The real problem
Why this is harder than it looks
Calendly's REST API is clean and the documentation is thorough. You can build a working prototype against your own account in an afternoon. The problems arrive when you take this to production for real users.
Calendly uses OAuth 2.0, but you must register your own OAuth app in the Calendly Developer Portal — there is no shared public client you can rely on. That app needs a redirect URI pointing to your infrastructure, and the scopes you request must be explicitly enabled in the app settings before users can authorize. The default scope covers most scheduling operations, but enterprise features like activity logs require the activity_log:read scope, which is only available on Calendly Enterprise plans. Requesting a scope your Calendly app hasn't enabled causes silent authorization failures that are hard to diagnose. In Workspace or organizational deployments, admins can block third-party app access entirely — and your OAuth flow will fail with no actionable error for the user.
Beyond initial authorization, you need per-user token isolation across a multi-tenant product. Calendly's API surfaces are user-scoped: event types, scheduled events, availability schedules, and routing forms all resolve relative to the authenticated user's organization context. A token from one user cannot be reused for another — and if your routing is wrong, calls succeed silently against the wrong user's data. Tokens refresh on a standard OAuth cycle, but revocation (manual by the user, or triggered by org admin policy) moves the connection to an error state with no automatic recovery.
Scalekit handles OAuth app registration plumbing, token refresh, revocation detection, and per-user isolation. Your agent names a tool and passes parameters. The auth lifecycle is not your problem.
Capabilities
What your agent can do with Calendly
Once connected, your agent has 53 pre-built tools covering the full Calendly API:
- Query and manage scheduled events: list upcoming and past events with time/status filters, retrieve event details, cancel events with optional reason
- Manage event types and availability: create, update, and list event types; read and update availability schedules and rules per event type
- Handle invitees end-to-end: list invitees for events, mark no-shows, create invitees, and manage routing form submissions
- Manage organizations and memberships: send and revoke org invitations, list and remove memberships, retrieve group and group relationship data
- Create scheduling links and shares: generate single-use or limited-use scheduling links; create shareable scheduling pages with custom date ranges and availability overrides
- Subscribe to webhooks: create, list, and delete webhook subscriptions for real-time event notifications
Setup context
What we're building
This guide connects a scheduling assistant agent to Calendly — helping users query their upcoming meetings, manage event types, and track invitee activity without leaving your product.
🤖
Example agent
Scheduling assistant querying upcoming events, managing event types, and tracking invitee activity on behalf of each user
🔐
Auth model
B2B SaaS — each user connects their own Calendly account. identifier = your user ID
Setup
1 Setup: One SDK, One credential
Install the Scalekit SDK. The only credential your application manages is the Scalekit API key — no Calendly secrets, no user tokens, nothing belonging to your users.
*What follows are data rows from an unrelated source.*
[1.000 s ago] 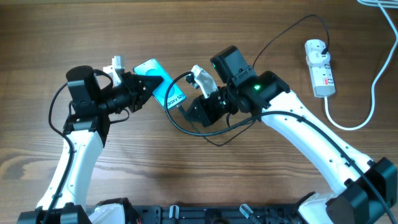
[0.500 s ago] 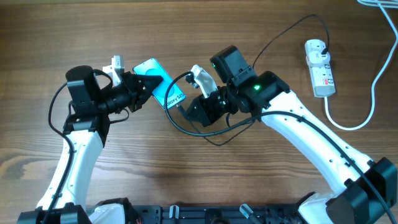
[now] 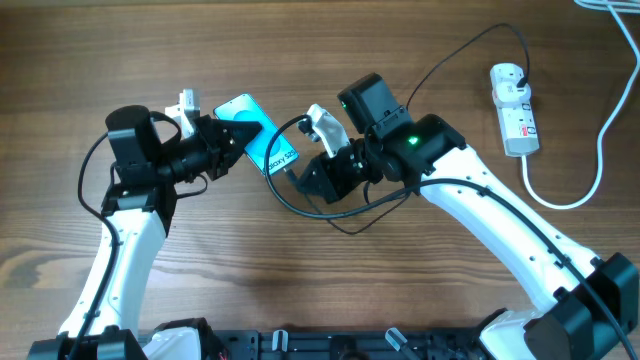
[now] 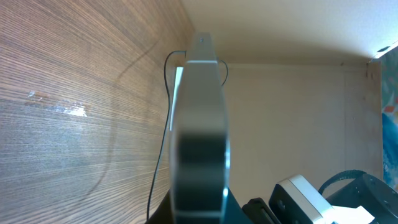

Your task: Plug charger to phone and switch on socket

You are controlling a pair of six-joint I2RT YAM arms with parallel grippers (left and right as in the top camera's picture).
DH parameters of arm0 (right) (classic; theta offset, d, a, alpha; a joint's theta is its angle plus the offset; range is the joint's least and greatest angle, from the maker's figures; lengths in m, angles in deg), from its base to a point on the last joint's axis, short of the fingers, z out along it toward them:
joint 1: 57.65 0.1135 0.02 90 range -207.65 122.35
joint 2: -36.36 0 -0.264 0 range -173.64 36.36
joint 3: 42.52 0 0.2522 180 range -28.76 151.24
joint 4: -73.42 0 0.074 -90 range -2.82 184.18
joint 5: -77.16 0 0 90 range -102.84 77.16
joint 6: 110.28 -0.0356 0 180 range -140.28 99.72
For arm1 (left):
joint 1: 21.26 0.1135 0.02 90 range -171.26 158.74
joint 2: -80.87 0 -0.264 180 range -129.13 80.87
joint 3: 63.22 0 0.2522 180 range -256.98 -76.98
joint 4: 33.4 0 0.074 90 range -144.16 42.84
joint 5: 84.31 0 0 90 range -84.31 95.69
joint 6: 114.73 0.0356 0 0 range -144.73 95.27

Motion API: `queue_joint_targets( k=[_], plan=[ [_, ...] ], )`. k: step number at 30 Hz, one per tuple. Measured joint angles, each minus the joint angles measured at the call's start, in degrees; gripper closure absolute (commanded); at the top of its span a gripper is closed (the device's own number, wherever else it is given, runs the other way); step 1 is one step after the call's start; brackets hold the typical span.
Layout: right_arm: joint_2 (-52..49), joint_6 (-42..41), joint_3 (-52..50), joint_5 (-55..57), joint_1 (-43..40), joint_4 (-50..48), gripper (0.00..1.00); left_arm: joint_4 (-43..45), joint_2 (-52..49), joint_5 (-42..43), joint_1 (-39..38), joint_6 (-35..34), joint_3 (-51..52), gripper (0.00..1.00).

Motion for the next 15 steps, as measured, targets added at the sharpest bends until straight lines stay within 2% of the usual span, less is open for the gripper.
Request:
queue_joint_targets(
  k=[15],
  plan=[
    [0.0, 0.02, 0.0, 0.02, -0.02, 1.44, 0.95, -0.07, 0.0, 1.14, 0.0, 0.02, 0.0, 0.96]
  ],
)
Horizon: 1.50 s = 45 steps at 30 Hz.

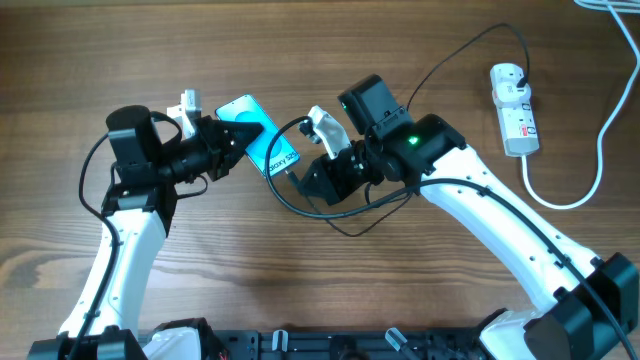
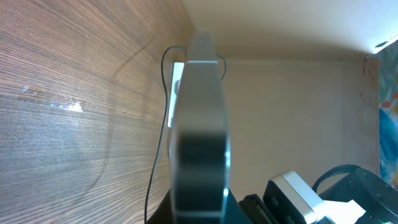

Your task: Plug charger to phone and switch on socket

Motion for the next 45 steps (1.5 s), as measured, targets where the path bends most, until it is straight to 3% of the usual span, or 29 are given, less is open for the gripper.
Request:
queue_joint_targets(
  k=[45],
  plan=[
    [0.0, 0.0, 0.0, -0.85, 0.02, -0.66, 0.96, 0.04, 0.0, -0.04, 0.0, 1.51, 0.0, 0.96]
  ],
)
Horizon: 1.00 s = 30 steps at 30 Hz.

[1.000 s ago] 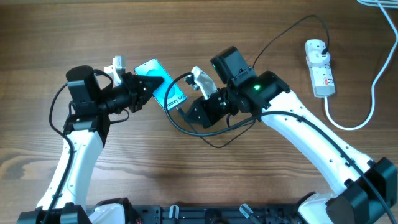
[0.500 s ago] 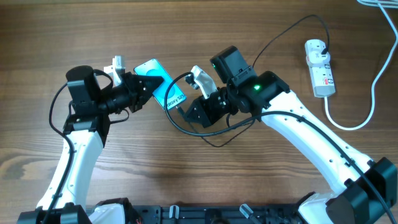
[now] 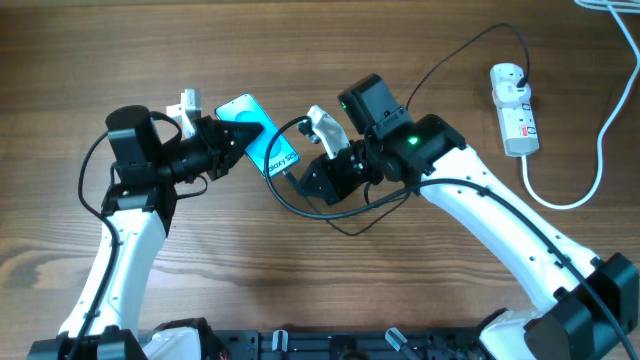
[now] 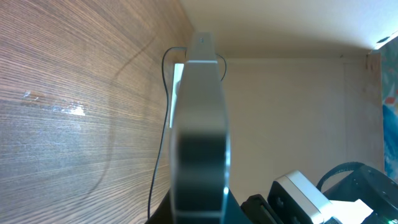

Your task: Plug charger to phone and switch on socket

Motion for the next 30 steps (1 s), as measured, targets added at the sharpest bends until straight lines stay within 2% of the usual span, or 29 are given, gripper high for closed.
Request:
queue_joint_targets(
  k=[24, 25, 26, 29, 30],
  plan=[
    [-0.02, 0.44, 0.0, 0.72, 0.0, 1.95, 0.95, -0.04, 0.0, 0.26, 0.0, 1.46, 0.0, 0.96],
    [-0.02, 0.44, 0.0, 0.96, 0.0, 2.19, 0.84, -0.02, 0.0, 0.26, 0.0, 1.46, 0.0, 0.96],
    [-0.02, 0.17, 0.0, 4.0, 0.0, 3.52, 0.67, -0.04, 0.0, 0.26, 0.0, 1.49, 0.0, 0.96],
    [-0.09, -0.52, -1.55, 14.95, 0.0, 2.12, 0.32, -0.11, 0.0, 0.28, 0.0, 3.89, 0.0, 0.96],
    [-0.68, -1.09, -3.06, 18.47, 0.0, 0.31, 0.31, -0.2, 0.0, 0.22, 0.0, 5.51, 0.0, 0.96]
  ],
)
pip install scalekit-sdk-python
npm install @scalekit-sdk/node
import scalekit.client
import os
from dotenv import load_dotenv
load_dotenv()
scalekit = scalekit.client.ScalekitClient(
client_id=os.getenv("SCALEKIT_CLIENT_ID"),
client_secret=os.getenv("SCALEKIT_CLIENT_SECRET"),
env_url=os.getenv("SCALEKIT_ENV_URL"),
)
actions = scalekit.actions
import { ScalekitClient } from '@scalekit-sdk/node';
import 'dotenv/config';
const scalekit = new ScalekitClient(
process.env.SCALEKIT_ENV_URL,
process.env.SCALEKIT_CLIENT_ID,
process.env.SCALEKIT_CLIENT_SECRET
);
const actions = scalekit.actions;
Already have credentials?
Connected Accounts
2 Per-User Auth: Creating connected accounts
Each user gets their own Connected Account — a dedicated auth context scoped to their Calendly organization. The identifier is any unique string from your system — a UUID, email, or whatever you use internally.
response = actions.get_or_create_connected_account(
connection_name="calendly",
identifier="user_cal_789" # your internal user ID
)
connected_account = response.connected_account
print(f"Status: {connected_account.status}")
# Status: PENDING — user hasn't authorized yet
const response = await actions.getOrCreateConnectedAccount({
connectionName: "calendly",
identifier: "user_cal_789" // your internal user ID
});
const connectedAccount = response.connectedAccount;
console.log(`Status: ${connectedAccount.status}`);
// Status: PENDING — user hasn't authorized yet
This call is idempotent — safe to call on every session start. Returns the existing account if one already exists.
Authorization Flow
3 The authorization flow
The user authorizes your agent once. Scalekit generates the OAuth URL with correct scopes, PKCE challenge, and redirect handling pre-configured. After approval, you never see the token.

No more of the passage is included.